André Damseaux (5 March 1937 – 29 March 2007) was a Belgian politician, second Minister-President of Wallonia and Member of the European Parliament.

== Life ==
André Damseaux was born on 5 March 1937 in Verviers, Belgium. In 1961, Damseaux gained a degree in diplomatic science from the University of Liège and a degree in political science from the same university three years later. After working as a journalist with La Meuse newspaper, Damseaux served on the council of Verviers, beginning in 1965. This was a position he would hold for over three decades, ending in 1999.

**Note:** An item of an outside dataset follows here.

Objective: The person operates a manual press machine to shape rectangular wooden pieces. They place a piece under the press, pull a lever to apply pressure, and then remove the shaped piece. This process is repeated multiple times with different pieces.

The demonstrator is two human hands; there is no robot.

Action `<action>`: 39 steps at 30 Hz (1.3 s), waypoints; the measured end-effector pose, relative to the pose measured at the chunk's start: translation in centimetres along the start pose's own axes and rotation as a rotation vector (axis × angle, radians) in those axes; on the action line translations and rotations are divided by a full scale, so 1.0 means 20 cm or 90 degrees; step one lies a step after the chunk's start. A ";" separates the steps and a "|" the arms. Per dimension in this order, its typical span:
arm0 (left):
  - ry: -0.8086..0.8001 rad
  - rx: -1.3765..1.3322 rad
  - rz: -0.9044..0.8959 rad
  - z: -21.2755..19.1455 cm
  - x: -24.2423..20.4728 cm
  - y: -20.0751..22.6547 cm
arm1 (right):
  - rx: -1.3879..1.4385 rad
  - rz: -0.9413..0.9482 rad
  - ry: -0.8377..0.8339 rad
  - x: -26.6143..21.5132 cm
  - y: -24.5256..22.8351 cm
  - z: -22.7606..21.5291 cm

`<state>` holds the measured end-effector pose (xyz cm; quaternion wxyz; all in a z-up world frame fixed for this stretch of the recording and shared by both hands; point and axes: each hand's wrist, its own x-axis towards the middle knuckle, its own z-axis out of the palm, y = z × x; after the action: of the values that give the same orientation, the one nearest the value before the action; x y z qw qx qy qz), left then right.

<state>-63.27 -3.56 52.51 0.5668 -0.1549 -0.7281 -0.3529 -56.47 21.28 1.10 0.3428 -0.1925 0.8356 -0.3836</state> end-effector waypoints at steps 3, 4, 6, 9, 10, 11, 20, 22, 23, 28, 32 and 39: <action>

In 1971, Damseaux began his career in the Parliament of Belgium, a career there which would last until 1999. From 1973 to 1974 Damseaux served as the president of the Liberal Reformist Party in Wallonia. In 1977, Damseaux became a Member of the European Parliament representing Belgium, and became one of the first directly elected Members of the European Parliament in 1979 when direct elections began. In 1981 Damseaux joined the Walloon government, as Minister for External Relations and supervision of municipalities. The same year he began service as the Minister for National Education in the federal government, and in 1982 served as Minister-President of the Walloon Region. However, after suffering protests over his school reforms, Damseaux resigned from his Minister for National Education position on 9 March 1987. From 1989 to 1994 Damseaux was the Mayor of Verviers.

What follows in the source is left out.